Für sie bin ich Martin – ihr „Bettman“! Für sie wäre ich auch gerne Superman.
Sie drückt mich aufs Sofa. An ihrer Augenbinde sind tatsächlich Katzenohren! Sie setzt sich auf mich. Aus dem Engel wird eine Katze die sich geschmeidig an mich schmiegt. Sie bäumt ihren Oberkörper auf, lässt ihre Bluse nach hinten fallen. Rot geschminkte Nippel, verführerisch wie nie. Liebevoll hergerichtet für ihn - und ich bin nicht Martin!
 
In was für eine Situation bin ich geraten? Ich will, muss es ihr sagen und doch geht es nicht.
Sie hat mich! Ich bin wie gefangen. Sie hat mich an meiner empfindlichsten Stelle gepackt. Oh mein Gott! Oh mein Gott ist sie … heiß … feucht …  wild … nass. Sie will mich! Sie treibt mich an! Der mitgebrachte Blumenstrauß entgleitet mir.
 
Alles entgleitet mir! Es gibt nur noch sie und mich!

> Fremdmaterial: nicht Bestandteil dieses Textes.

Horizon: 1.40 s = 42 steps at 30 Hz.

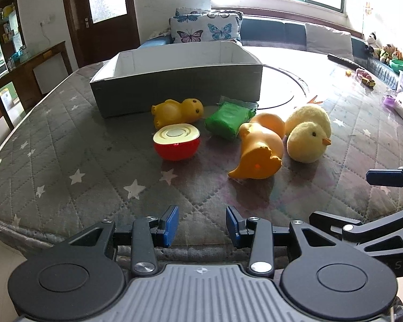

Alles entgleitet, gleitet hin zum gemeinsamen Höhepunkt.
 
Ihre Krallen tief in meiner Brust – ein Brandmal.
Erschöpftes Keuchen - sie auf mir. Sie ruht, schöpft neue Kraft.
Es gibt nur sie und mich.
 
Und Martin der zur Haustür hereinkommt!
Verdammt, ich muss weg!

Vorsichtig bugsiere ich mich unter ihr hervor, ziehe hastig meine Kleider zurecht. Noch immer liegt sie wohlig schnurrend auf dem Sofa.
 
Zusammengerollt wie eine Katze.
Selig schlafend.
 
„Schatz, es hat ein wenig länger gedauert – ich steckte im Stau fest!“,  höre ich noch seine Worte kurz bevor ich über den Balkon flüchte.
 
 
Das alles ist letzten Freitag passiert. Seitdem habe ich mich nicht getraut sie wiederzusehen. Ich sitze hier auf meiner Terrasse, und es erscheint mir wie ein Traum. Ich kann sie nicht vergessen. Ihre roten Nippel tanzen noch immer vor meinen Augen - jedesmal, wenn ich sie schließe.
 
„Sie sind mein neuer ... Nachbar – richtig?“
Bei diesen Worten zucke ich zusammen, weiß ich doch, dass sie es ist. Langsam drehe ich mich um – zur ihr.
 
„Richtig!“ Unwillkürlich muss ich schlucken: „Mein Name ist …“
„MARTIN?“, unterbricht sie mich.
 
„Nein! Leider nicht!“ Meine Stimme kratzt. Energisch raffe ich mich auf: „Nicht wirklich! Mein Name ist …“
 
„MARTIN!“, wiederholt sie bestimmend, aber setzt sanft fort: „Übrigens Martin … vielen Dank für die Blumen!“
Auf ihren Gesicht liegt ein wissendes Lächeln, dann dreht sie sich um und geht.